Perte record et changement de nom chez Total

©REUTERS

Total a terminé l'année 2020 dans le rouge, actant une perte nette de plus de 7 milliards de dollars. Du jamais vu pour le groupe pétrolier qui maintient son dividende.

Ne dites plus "Total" , mais "Total Energies". Le groupe pétrolier français souhaite changer de nom dans le courant de l'exercice 2021. "En proposant aux actionnaires de changer de nom, ce qu'on leur propose profondément c'est d'approuver le changement de stratégie", avoue le patron de Total, Patrick Pouyanné, qui évoque une "décision historique".

60
Milliards
Total estime qu'il lui faudra financer environ 60 milliards en dix ans pour atteindre une capacité brute de production d'énergie renouvelable de près de 100 gigawatts en 2030.

Total veut ainsi confirmer le virage énergétique pris depuis quelques années. Le numéro 5 mondial du pétrole a en effet multiplié les investissements dans les énergies renouvelables, grappillant gigawatt par gigawatt une position de choix dans le solaire, les batteries, le gaz renouvelable ou encore l'éolien.

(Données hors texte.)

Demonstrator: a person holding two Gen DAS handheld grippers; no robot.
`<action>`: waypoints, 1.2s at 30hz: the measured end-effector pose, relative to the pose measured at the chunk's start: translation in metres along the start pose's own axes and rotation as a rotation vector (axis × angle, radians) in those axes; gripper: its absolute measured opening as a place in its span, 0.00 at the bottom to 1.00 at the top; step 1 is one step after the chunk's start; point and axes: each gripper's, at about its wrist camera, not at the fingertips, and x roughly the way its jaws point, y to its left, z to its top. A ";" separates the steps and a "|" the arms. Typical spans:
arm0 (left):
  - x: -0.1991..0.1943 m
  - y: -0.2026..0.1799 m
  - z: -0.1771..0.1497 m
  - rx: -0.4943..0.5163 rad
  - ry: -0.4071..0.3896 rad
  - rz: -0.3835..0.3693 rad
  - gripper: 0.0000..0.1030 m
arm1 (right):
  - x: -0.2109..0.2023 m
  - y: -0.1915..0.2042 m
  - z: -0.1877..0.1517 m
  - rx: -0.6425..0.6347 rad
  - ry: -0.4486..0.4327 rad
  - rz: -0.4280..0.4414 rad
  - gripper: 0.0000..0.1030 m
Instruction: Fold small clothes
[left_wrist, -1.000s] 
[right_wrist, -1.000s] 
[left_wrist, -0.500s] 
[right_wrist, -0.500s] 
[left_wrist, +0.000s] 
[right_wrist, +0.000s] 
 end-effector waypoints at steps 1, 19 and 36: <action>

Ce mardi, à l'occasion de la publication de ses résultats annuels, Total a chiffré ses ambitions dans l'énergie verte. Depuis le 1ᵉʳ janvier, plus de 2 milliards de dollars ont déjà été dépensés pour tendre vers la neutralité carbone. Total dit en outre qu'il devra financer 5 milliards de dollars d'investissement dans le renouvelable cette année et 60 milliards de dollars sur dix ans pour atteindre ses objectifs. L'entreprise vise une capacité brute de production d'énergie renouvelable de près de 100 gigawatts (GW) en 2030, contre 7 GW fin 2020.

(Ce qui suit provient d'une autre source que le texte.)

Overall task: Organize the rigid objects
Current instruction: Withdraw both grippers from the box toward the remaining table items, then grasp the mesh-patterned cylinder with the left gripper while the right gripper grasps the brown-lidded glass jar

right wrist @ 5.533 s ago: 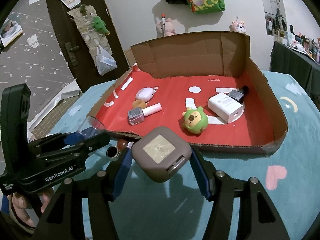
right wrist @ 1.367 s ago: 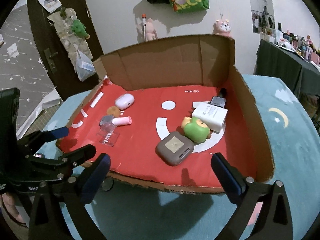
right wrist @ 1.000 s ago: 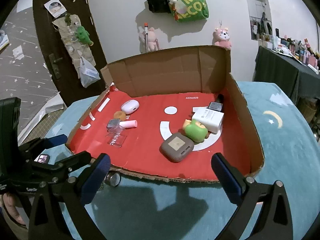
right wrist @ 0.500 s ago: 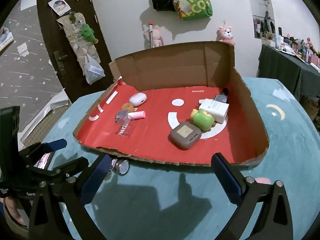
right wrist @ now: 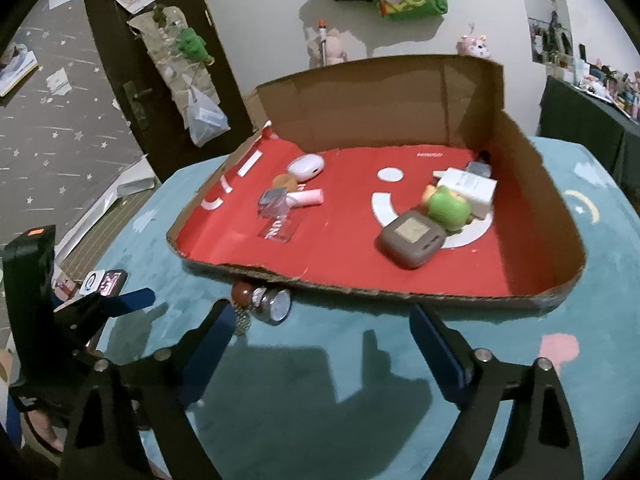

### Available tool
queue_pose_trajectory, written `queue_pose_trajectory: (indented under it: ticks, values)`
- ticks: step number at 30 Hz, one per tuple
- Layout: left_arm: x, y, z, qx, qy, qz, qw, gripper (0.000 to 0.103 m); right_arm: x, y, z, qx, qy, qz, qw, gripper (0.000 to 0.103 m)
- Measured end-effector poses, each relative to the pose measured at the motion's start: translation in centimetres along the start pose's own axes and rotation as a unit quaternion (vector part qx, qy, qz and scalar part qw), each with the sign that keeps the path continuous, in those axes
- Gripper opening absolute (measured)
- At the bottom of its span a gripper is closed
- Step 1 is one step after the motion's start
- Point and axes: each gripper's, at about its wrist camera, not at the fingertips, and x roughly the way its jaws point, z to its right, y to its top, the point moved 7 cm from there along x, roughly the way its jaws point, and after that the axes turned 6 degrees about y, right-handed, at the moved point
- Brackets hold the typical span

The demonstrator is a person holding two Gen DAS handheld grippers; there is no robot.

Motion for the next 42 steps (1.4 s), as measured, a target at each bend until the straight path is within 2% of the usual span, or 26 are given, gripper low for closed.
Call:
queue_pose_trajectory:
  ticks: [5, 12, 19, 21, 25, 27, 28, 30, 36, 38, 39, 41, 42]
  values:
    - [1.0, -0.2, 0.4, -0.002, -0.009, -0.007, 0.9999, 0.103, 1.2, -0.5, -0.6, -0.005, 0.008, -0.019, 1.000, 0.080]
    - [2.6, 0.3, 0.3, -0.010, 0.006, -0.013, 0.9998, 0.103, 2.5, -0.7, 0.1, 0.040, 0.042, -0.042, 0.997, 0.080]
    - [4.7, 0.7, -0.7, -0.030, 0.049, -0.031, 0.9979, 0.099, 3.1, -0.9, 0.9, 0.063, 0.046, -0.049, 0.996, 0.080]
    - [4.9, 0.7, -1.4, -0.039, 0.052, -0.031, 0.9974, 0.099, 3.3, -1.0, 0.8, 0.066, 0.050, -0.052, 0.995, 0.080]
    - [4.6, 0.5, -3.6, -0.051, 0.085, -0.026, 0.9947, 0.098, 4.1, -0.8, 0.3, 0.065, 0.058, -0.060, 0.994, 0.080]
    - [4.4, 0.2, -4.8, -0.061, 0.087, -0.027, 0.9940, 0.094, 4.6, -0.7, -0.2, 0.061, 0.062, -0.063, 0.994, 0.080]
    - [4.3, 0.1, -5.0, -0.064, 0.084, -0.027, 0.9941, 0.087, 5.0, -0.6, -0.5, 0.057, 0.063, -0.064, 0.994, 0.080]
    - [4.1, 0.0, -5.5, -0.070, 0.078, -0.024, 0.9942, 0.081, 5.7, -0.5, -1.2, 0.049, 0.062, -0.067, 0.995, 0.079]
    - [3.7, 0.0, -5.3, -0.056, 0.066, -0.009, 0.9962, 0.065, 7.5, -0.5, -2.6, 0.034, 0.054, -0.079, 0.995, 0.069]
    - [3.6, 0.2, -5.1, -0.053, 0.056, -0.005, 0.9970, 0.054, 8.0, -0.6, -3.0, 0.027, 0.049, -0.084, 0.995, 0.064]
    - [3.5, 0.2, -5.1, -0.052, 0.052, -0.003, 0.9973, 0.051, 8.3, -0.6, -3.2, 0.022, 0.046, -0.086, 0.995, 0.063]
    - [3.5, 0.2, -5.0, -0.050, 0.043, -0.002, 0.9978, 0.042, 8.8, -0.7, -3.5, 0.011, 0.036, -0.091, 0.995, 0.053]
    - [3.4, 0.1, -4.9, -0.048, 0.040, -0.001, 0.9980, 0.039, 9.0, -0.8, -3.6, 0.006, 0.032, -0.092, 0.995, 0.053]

Actuellement, un peu plus de la moitié des revenus de Total proviennent des combustibles fossiles. Le groupe veut réduire cette proportion à environ un tiers d'ici 2030. Dans le même temps, Total souhaite faire grimper ses capacités de production d'énergie verte à 35 GW dès 2025. Le but est ensuite de grignoter 10 GW par an jusqu'en 2030, condition sine qua non pour intégrer le top 5 mondial de l'énergie propre.

Annus horribilis

Comme pour Shell et ExxonMobil, l'année chaotique traversée par le secteur pétrolier s'est clairement fait ressentir dans le bulletin annuel de Total. En 2020, le français a affiché des bénéfices en repli dans toutes ses divisions et a terminé son exercice sur une perte nette de 7,2 milliards de dollars. Il était question d'un bénéfice de 11,2 milliards en 2019.

La chute des prix du pétrole et des dépréciations d'actifs de l'ordre de 10 milliards de dollars expliquent en grande partie cette contre-performance. Mais l'énergéticien a montré une belle résistance au quatrième trimestre, avec un bénéfice net meilleur qu'attendu. Ce qui a fait grimper l'action Total  en tête du CAC 40 à l'ouverture de la Bourse de Paris.

Là où Total se distingue de la concurrence, c'est au niveau de son endettement. Le ratio de la dette nette de la société par rapport à ses capitaux propres est passé à 25,9% fin 2020, contre plus de 30% pour ses rivaux européens.